On imagine aisément les difficultés rencontrées par les médecins de notre corpus en particulier en Rouergue et dans le Sud Tarnais dans la région de la montagne noire, où les climats sont rigoureux.

L'exemple cité ci-dessus illustre la difficulté certaine rencontrée par les médecins pour se rendre chez certains patients. Dans les relevés adressés à la SRM en date du 8 juillet 1786, Bô admet être dépassé par ses missions surtout pour remplir celles qui sont dans les campagnes385. Le manque de praticiens pousse les communautés à faire appel à des médecins

extérieurs. Charles Rossignol, médecin, passe une convention avec la communauté de Graulhet386 en 1742, tout comme son père Antoine à la fin du XVIIe siècle. Antoine Malzac

est lié à la communauté de Mazamet en 1715 pour dispenser des consultations gratuites destinées aux pauvres tous les quinze jours. 387

Nous avons vu les conditions d'exercice parfois précaires rencontrées par les médecins.
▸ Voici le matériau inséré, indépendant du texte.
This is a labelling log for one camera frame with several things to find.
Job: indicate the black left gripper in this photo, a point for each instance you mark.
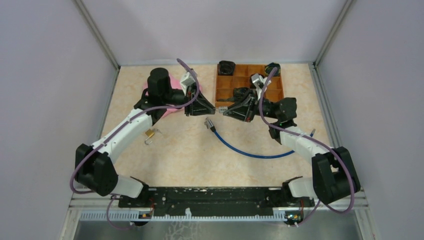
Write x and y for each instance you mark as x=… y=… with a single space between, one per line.
x=200 y=106

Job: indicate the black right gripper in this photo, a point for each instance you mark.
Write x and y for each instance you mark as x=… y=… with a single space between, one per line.
x=240 y=113

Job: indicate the grey combination lock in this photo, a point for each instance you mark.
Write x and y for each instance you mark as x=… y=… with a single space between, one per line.
x=221 y=109

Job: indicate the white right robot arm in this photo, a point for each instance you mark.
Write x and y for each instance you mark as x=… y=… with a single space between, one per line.
x=333 y=172

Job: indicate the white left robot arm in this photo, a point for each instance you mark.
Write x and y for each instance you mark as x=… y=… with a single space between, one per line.
x=94 y=164

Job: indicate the wooden compartment tray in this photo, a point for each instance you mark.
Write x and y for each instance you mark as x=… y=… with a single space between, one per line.
x=241 y=78

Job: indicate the pink cloth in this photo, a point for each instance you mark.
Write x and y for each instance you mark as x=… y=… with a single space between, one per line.
x=162 y=91

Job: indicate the brass padlock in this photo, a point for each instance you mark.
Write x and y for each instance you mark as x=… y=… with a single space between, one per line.
x=150 y=133

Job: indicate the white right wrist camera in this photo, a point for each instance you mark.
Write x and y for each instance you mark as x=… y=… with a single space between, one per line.
x=257 y=81

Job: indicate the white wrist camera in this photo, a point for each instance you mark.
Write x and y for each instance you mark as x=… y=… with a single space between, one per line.
x=257 y=81
x=186 y=80

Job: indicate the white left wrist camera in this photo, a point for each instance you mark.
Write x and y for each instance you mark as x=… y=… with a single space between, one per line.
x=186 y=80

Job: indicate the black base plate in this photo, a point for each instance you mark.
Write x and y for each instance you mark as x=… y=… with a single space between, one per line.
x=215 y=201

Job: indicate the grey slotted cable duct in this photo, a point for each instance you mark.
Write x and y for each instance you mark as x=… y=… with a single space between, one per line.
x=278 y=214
Dans la pratique de la médecine, nous entendons également explorer les relations entre les médecins et les autres praticiens de santé. Face au manque de praticiens, les communautés s’organisent en établissant des conventions avec certains médecins afin d’assurer des soins gratuits pour les pauvres, et ce une fois par semaine ou toutes les deux semaines.